## Problem to work on
Everything in the data should be repeated exactly, save for the images.

## Source data
# # #
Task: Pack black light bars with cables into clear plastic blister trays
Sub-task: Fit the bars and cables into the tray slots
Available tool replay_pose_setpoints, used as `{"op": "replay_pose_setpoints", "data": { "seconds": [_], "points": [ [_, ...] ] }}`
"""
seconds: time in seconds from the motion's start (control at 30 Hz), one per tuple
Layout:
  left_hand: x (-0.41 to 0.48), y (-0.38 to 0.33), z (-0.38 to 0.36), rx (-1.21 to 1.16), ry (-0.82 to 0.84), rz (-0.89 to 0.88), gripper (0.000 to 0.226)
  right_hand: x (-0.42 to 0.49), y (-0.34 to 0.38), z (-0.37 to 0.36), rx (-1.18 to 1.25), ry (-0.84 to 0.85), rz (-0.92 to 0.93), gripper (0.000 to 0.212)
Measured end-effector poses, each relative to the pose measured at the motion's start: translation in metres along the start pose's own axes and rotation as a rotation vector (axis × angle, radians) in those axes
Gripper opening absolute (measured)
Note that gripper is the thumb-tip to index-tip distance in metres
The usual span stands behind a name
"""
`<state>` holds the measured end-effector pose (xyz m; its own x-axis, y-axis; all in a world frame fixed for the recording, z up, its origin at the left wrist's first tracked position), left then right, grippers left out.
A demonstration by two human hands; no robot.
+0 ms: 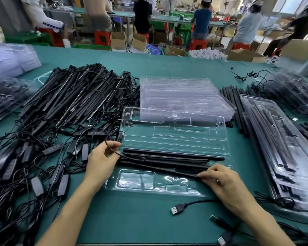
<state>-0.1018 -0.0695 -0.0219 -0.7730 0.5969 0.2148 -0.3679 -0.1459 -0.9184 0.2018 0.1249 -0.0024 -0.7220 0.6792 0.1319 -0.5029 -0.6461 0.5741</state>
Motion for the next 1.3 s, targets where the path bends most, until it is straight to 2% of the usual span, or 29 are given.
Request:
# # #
## Task output
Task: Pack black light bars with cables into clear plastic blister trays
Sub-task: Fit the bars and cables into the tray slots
Available tool replay_pose_setpoints, used as `{"op": "replay_pose_setpoints", "data": { "seconds": [_], "points": [ [_, ...] ] }}`
"""
seconds: time in seconds from the motion's start (control at 30 Hz), one per tuple
Layout:
  left_hand: x (-0.41 to 0.48), y (-0.38 to 0.33), z (-0.38 to 0.36), rx (-1.21 to 1.16), ry (-0.82 to 0.84), rz (-0.89 to 0.88), gripper (0.000 to 0.226)
  right_hand: x (-0.42 to 0.49), y (-0.34 to 0.38), z (-0.37 to 0.36), rx (-1.18 to 1.25), ry (-0.84 to 0.85), rz (-0.92 to 0.93), gripper (0.000 to 0.212)
Measured end-effector poses, each relative to the pose measured at the motion's start: translation in metres along the start pose's own axes and rotation as a rotation vector (axis × angle, radians) in those axes
Gripper opening absolute (measured)
Note that gripper is the thumb-tip to index-tip distance in metres
The usual span stands behind a name
"""
`<state>` holds the measured end-effector pose (xyz m; its own x-axis, y-axis; all in a world frame fixed for the recording, z up, its origin at the left wrist's first tracked position), left then right, grippers left out.
A demonstration by two human hands; no robot.
+0 ms: 
<state>-0.1018 -0.0695 -0.0219 -0.7730 0.5969 0.2148 -0.3679 -0.1459 -0.9184 0.2018 0.1249 -0.0024 -0.7220 0.6792 0.1319 -0.5029 -0.6461 0.5741</state>
Motion for the next 1.3 s, targets where the path bends most, until it is straight to 2% of the usual span, or 29 are given.
Request:

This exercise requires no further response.